▸ REQUIRED WORK:
The response must consist of the lines below from the one with "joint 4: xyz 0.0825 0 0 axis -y" through the one with "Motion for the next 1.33", exactly as they appear and with both ends kept.

Extracted records:
+ + + + + + +
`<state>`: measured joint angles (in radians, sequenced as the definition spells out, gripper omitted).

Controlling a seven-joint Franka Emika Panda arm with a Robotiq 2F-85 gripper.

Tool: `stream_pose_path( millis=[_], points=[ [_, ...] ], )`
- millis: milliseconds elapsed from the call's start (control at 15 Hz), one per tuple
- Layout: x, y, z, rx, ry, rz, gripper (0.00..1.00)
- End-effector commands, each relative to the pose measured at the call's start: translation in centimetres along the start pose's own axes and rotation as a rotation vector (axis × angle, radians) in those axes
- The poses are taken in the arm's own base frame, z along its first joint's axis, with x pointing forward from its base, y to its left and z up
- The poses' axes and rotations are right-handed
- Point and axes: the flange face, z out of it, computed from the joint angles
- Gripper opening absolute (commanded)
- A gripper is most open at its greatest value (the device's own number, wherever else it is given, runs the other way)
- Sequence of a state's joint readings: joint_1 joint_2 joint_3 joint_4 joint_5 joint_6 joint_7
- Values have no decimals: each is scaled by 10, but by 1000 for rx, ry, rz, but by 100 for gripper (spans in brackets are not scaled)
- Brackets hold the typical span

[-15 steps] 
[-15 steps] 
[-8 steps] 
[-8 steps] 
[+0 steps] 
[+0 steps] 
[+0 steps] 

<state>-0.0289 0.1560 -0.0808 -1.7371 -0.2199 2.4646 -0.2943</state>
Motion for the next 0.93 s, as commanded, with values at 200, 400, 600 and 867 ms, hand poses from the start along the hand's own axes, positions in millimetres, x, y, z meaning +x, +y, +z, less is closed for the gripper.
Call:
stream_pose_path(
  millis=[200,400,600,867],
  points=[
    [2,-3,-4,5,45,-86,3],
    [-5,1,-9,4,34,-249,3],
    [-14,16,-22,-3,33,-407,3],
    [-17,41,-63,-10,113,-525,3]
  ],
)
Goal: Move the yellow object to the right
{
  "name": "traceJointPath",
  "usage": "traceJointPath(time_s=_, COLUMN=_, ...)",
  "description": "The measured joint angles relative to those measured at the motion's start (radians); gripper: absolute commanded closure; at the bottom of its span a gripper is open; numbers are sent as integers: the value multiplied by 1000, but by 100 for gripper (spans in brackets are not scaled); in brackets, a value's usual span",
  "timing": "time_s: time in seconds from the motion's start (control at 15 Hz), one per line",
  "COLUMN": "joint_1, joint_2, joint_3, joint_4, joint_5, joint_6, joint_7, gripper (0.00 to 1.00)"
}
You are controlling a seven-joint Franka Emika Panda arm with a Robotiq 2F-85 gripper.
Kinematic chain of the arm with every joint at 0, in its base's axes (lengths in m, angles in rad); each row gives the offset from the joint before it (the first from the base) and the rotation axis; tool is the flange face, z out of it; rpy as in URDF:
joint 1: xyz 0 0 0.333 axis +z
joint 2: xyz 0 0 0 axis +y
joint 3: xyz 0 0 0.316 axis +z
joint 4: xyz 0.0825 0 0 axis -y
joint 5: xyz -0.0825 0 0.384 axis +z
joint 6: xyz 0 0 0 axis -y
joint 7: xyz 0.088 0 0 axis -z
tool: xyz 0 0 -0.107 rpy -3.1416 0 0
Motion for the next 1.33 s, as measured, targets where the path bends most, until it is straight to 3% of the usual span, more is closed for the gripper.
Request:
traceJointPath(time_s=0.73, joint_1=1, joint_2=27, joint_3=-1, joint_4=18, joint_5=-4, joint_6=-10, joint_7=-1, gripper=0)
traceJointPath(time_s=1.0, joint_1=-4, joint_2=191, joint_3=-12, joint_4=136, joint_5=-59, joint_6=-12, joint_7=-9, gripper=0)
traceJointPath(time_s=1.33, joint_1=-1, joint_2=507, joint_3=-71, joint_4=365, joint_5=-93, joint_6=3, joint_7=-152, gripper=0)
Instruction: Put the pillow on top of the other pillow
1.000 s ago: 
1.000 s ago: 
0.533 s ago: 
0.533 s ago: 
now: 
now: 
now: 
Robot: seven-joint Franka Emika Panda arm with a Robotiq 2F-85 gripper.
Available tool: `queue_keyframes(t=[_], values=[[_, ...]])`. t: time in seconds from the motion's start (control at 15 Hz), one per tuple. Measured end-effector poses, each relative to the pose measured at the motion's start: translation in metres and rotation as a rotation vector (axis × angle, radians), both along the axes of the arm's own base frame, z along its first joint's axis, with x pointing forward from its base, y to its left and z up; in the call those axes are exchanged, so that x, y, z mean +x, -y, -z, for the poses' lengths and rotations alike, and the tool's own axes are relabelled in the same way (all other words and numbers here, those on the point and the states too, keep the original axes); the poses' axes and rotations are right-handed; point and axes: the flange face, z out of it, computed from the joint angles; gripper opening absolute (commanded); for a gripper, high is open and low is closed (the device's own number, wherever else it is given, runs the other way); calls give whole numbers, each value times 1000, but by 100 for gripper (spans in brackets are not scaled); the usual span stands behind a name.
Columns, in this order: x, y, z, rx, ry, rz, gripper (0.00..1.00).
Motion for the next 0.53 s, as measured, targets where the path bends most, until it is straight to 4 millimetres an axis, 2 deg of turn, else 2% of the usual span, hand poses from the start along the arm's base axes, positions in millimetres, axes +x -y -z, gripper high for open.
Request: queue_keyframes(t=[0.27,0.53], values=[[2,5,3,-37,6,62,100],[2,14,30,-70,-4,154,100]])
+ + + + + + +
▸ SOLUTION TO THE EXERCISE:
joint 4: xyz 0.0825 0 0 axis -y
joint 5: xyz -0.0825 0 0.384 axis +z
joint 6: xyz 0 0 0 axis -y
joint 7: xyz 0.088 0 0 axis -z
tool: xyz 0 0 -0.107 rpy -3.1416 0 0
Motion for the next 1.33 s, as measured, targets where the path bends most, until it is straight to 3% of the usual span, more is closed for the gripper.

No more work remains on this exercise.